The ZAP Alias Roadster was a proposed plug-in electric three-wheeled sports car from the defunct American electric carmaker ZAP in Santa Rosa, California.

== History ==
The project was initiated in 2007 through a collaboration between ZAP and Lotus Engineering, the UK-based automotive engineering company, who assisted with the development of the vehicle. Plans for a Kentucky production facility fell through, and in 2010 ZAP subsequently announced that Zhejiang Jonway Automobile would be contracted to manufacture the car in China. With the collapse of ZAP on or before 2017, the vehicle never went into production and the fate of the prototype(s) is unknown.

==Technical details==
The vehicle has three wheels, two at the front, each containing an electric wheel-motor, and one at the rear. Its batteries are fitted underneath the vehicle in a reinforced composite battery box. The performance announced in 2008 was 0-60 mph in 5.7 seconds, with a top speed of 156 mph and a range of 100 mi. Initially planned to go into production in 2009, the first Alias pre-production unit was unveiled at NADA 2009.

During the 2010 North American International Auto Show (NAIAS) in Detroit, Michigan from January 11–24, 2010, the company revealed the revised specifications for the 216-volt AC induction motor-powered Alias prototype as 0–60 mph in 7.8 seconds, with a top speed of 75 mph and a range up to 100 mi. The vehicle was to be homologated as a motorcycle.

==Automotive X Prize==
The Progressive Insurance Automotive X Prize was a global competition of teams engaging in rigorous stage competition of clean, production-capable vehicles that exceed 100 mpg energy equivalent (MPGe).

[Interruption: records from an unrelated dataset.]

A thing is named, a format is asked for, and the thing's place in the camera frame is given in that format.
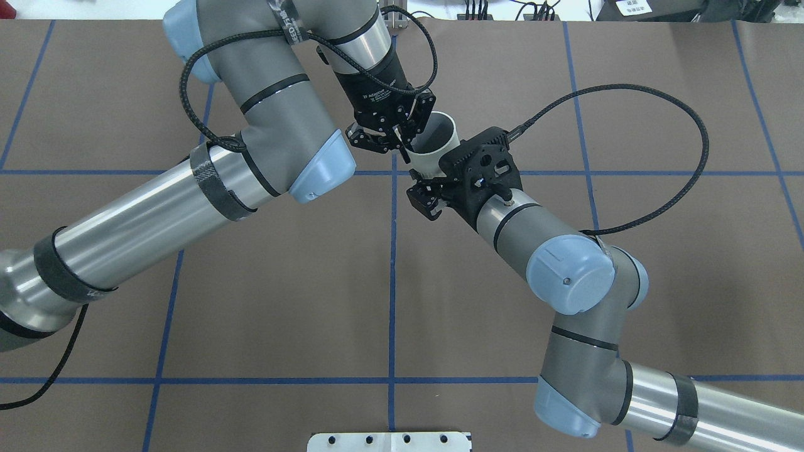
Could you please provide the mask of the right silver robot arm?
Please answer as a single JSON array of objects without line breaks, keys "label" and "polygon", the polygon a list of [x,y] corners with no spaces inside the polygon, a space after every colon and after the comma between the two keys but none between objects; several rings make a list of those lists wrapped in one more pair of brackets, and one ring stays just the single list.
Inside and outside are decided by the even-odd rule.
[{"label": "right silver robot arm", "polygon": [[580,234],[521,183],[480,177],[416,181],[406,192],[429,220],[464,215],[535,296],[554,309],[534,410],[551,428],[593,438],[603,424],[707,451],[801,451],[802,414],[619,354],[627,312],[649,278],[625,250]]}]

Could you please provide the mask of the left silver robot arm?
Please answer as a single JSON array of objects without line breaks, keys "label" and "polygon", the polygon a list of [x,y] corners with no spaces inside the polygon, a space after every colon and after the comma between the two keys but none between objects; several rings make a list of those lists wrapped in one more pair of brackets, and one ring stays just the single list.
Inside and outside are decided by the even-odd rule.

The Alias was one of 136 vehicles from a total of 111 teams registered to enter the competition. It progressed through preliminary stages at Michigan International Speedway, and survived the shakedown that was completed on May 13, 2010, after which 22 teams remained. Driven by Al Unser Jr., it qualified for the finals in July with eight other vehicles. All battery-electric vehicles went through an efficiency and performance run held on July 27, with the vehicles making 50 laps around the 2 mi track without exceeding 70 mph or dropping below 45 mph in a chicane along the backstretch. The Alias, using a BorgWarner single-speed eGearDrive gearbox transmission, was eliminated in this last track event at 97 mi out of 100 mi due to a controller setting that activated the automatic safety system, causing it to come to a stop and placing the team at 4th place in the event.